Task> Every line below that holds the word "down" must be listed.

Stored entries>
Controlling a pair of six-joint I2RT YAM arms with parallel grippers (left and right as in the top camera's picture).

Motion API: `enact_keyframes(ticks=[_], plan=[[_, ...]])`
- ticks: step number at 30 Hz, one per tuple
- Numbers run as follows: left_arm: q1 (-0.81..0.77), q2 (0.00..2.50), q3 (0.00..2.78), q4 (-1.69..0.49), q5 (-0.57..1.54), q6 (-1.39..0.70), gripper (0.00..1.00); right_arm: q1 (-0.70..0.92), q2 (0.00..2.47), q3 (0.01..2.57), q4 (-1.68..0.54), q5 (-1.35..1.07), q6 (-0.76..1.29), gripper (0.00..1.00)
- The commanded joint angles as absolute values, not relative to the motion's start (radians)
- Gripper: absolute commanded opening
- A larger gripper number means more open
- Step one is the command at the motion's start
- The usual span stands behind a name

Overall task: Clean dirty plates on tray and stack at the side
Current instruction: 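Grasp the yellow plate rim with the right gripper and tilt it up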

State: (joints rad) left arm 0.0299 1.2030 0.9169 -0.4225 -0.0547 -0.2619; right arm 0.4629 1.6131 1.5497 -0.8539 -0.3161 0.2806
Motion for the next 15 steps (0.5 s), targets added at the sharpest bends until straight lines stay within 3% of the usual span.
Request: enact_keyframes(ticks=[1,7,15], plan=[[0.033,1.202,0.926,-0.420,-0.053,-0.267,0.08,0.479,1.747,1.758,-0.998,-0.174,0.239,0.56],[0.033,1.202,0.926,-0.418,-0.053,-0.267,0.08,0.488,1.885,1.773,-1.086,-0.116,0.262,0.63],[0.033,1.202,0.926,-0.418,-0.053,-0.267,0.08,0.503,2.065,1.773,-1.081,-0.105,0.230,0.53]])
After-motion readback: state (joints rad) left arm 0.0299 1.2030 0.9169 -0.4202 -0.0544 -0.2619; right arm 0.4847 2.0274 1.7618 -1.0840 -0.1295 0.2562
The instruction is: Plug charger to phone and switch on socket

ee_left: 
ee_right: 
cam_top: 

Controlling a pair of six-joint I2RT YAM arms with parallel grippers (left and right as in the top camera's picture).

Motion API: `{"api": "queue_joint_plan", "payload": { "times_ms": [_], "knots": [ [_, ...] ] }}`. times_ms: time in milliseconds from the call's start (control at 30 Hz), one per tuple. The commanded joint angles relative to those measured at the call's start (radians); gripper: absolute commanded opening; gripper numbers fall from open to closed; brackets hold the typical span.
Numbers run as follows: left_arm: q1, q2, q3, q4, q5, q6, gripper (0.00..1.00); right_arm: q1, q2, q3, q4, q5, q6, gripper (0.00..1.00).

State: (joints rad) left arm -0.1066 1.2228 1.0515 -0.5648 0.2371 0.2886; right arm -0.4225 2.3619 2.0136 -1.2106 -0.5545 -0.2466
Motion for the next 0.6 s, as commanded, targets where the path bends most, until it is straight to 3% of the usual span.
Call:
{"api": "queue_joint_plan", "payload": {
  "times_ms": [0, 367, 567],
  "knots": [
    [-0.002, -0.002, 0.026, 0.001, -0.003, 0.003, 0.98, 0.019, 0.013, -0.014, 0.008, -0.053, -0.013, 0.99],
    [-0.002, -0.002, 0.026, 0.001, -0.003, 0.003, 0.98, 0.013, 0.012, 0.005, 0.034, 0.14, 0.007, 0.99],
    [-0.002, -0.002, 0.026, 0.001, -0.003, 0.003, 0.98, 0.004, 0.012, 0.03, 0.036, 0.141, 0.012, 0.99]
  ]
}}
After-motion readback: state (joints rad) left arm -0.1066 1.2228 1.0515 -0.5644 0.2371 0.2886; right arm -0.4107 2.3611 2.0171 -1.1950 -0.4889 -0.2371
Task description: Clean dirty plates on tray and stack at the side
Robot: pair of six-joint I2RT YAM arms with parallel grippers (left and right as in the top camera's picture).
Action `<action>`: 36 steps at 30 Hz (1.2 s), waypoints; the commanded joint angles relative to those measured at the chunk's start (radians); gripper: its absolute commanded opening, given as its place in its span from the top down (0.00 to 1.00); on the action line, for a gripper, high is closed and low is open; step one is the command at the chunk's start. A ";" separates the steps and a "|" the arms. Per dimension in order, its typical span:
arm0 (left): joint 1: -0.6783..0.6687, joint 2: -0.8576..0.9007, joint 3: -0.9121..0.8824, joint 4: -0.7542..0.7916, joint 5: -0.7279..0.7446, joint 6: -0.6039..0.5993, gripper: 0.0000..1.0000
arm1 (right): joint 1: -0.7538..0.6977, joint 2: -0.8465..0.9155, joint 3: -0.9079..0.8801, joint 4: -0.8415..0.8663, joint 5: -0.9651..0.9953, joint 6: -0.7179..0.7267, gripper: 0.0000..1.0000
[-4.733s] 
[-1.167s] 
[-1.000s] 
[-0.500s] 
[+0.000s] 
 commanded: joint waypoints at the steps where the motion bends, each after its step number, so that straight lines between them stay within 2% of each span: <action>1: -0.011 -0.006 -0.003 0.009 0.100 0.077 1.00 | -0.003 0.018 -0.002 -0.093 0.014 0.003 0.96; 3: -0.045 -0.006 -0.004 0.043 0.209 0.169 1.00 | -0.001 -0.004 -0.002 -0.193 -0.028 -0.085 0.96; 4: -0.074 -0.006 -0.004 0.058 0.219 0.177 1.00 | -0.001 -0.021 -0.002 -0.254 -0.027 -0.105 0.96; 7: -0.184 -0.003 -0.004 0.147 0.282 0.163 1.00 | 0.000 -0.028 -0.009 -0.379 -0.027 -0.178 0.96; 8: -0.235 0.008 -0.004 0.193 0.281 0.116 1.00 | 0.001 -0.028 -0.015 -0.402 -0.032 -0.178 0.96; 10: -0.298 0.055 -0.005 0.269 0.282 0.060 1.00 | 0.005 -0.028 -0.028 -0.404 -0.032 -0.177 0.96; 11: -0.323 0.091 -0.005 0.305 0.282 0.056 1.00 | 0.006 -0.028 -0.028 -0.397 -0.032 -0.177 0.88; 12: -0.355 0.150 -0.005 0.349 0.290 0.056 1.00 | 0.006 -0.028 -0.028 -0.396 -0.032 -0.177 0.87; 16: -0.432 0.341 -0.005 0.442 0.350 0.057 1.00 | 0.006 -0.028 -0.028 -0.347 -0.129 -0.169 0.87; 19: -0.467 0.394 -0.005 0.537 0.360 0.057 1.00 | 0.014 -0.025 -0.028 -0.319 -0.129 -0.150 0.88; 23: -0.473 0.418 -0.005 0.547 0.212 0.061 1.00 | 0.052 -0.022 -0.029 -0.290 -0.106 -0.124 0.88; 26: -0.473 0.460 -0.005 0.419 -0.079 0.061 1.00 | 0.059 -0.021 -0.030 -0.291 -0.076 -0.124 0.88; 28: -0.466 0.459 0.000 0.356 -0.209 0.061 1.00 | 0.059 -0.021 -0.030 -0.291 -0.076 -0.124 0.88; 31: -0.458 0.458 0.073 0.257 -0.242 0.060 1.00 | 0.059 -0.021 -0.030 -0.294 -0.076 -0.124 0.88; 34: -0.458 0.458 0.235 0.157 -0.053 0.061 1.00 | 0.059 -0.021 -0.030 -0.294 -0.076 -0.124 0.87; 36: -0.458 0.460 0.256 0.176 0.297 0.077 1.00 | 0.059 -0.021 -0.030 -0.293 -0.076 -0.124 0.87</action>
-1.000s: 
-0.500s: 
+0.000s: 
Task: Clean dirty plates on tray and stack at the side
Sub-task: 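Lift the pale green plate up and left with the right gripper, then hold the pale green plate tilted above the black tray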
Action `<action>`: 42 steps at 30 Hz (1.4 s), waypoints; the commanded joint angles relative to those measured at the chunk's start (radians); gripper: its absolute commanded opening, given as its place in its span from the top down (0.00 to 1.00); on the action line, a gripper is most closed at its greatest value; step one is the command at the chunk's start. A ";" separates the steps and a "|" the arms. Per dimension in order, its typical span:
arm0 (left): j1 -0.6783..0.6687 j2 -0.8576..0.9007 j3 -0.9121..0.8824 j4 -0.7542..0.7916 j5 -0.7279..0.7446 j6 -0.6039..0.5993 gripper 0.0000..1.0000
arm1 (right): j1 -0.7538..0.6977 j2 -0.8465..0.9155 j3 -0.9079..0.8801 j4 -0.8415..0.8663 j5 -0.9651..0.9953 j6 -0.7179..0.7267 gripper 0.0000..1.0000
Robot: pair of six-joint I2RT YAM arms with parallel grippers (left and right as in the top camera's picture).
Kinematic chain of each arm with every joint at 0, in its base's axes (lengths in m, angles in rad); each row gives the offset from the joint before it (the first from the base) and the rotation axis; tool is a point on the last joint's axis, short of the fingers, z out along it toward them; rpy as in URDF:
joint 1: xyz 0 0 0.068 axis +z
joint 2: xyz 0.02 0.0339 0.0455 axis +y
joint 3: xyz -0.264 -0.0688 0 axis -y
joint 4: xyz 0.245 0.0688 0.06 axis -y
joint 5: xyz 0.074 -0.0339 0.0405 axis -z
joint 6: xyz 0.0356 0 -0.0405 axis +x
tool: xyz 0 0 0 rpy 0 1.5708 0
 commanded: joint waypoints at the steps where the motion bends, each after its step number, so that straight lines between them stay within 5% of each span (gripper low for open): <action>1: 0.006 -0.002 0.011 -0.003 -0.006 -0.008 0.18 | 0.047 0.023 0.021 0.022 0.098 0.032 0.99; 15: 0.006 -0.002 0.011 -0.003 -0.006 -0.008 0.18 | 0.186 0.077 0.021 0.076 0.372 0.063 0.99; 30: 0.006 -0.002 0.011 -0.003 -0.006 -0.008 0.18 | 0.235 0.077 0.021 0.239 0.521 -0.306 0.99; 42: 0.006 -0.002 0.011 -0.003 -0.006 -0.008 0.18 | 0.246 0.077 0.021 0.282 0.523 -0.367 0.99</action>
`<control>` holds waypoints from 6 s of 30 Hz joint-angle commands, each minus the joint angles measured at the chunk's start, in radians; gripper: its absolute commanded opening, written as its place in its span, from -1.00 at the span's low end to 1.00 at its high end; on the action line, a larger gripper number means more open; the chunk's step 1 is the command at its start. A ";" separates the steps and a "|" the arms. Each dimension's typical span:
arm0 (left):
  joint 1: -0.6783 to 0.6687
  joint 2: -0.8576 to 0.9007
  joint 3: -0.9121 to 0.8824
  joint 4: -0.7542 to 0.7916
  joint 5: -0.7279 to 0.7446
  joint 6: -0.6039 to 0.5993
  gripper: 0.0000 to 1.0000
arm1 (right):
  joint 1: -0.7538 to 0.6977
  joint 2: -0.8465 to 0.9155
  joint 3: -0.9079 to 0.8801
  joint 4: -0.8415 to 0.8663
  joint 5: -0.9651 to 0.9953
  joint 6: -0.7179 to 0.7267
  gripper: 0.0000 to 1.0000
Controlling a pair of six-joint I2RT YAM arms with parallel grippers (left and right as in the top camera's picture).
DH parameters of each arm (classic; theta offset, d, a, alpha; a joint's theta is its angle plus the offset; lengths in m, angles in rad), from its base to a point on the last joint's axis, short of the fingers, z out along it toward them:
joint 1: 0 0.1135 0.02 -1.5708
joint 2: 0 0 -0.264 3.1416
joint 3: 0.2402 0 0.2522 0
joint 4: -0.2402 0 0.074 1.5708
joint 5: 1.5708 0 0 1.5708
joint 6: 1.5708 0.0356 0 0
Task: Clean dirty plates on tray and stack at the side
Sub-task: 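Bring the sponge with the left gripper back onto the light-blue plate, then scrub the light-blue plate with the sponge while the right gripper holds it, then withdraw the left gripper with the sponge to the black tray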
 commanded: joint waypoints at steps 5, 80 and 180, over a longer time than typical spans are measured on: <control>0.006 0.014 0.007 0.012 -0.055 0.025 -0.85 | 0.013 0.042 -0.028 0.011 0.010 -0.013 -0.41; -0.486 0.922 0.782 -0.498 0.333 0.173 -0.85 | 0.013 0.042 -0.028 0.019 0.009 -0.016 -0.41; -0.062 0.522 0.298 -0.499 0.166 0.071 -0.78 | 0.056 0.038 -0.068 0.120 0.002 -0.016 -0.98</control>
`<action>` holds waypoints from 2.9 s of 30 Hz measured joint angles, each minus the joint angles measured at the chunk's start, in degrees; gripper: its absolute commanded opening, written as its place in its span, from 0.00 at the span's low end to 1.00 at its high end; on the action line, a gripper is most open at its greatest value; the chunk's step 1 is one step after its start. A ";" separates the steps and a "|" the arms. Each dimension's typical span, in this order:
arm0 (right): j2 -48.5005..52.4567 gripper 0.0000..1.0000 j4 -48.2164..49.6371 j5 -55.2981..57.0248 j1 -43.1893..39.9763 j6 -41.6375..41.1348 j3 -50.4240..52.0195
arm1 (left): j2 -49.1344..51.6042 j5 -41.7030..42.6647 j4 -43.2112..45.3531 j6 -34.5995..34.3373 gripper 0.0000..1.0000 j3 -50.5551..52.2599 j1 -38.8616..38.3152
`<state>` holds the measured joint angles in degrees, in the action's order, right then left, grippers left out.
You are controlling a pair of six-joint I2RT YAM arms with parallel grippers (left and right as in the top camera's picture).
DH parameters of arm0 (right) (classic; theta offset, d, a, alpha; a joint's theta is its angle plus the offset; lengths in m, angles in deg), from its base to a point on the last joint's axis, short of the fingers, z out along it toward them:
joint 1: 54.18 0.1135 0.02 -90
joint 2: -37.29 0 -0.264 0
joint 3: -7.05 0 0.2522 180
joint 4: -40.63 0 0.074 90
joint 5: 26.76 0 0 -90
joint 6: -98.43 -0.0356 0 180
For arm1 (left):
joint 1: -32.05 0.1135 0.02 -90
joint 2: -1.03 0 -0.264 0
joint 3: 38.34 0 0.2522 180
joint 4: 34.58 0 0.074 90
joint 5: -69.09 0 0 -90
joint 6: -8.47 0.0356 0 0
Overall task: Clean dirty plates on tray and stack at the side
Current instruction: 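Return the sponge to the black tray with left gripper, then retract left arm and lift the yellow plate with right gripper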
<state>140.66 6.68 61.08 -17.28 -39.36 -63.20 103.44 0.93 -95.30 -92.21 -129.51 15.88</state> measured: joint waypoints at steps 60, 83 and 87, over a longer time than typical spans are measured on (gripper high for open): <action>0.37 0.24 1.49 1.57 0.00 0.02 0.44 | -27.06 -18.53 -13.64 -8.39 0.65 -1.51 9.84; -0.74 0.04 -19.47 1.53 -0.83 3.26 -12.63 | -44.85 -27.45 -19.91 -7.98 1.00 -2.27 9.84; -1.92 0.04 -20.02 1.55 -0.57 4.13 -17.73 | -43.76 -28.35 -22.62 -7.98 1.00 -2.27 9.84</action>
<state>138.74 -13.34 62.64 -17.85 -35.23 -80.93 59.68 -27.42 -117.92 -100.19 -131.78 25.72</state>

Response to this exercise>
Action `<action>`: 36 steps at 30 Hz (1.2 s), waypoints; the commanded joint angles relative to those measured at the chunk's start (radians); gripper: its absolute commanded opening, given as its place in its span from the top down (0.00 to 1.00); on the action line, for a gripper, high is closed and low is open; step one is the command at the chunk's start. A ";" separates the steps and a "|" the arms. Per dimension in order, its typical span:
Action `<action>`: 42 steps at 30 Hz (1.4 s), waypoints; the commanded joint angles relative to those measured at the chunk's start (radians); gripper: its absolute commanded opening, given as its place in its span from the top down (0.00 to 1.00); on the action line, a gripper is most closed at its greatest value; step one is the command at the chunk's start. A ";" separates the steps and a "|" the arms. Per dimension in order, its typical span:

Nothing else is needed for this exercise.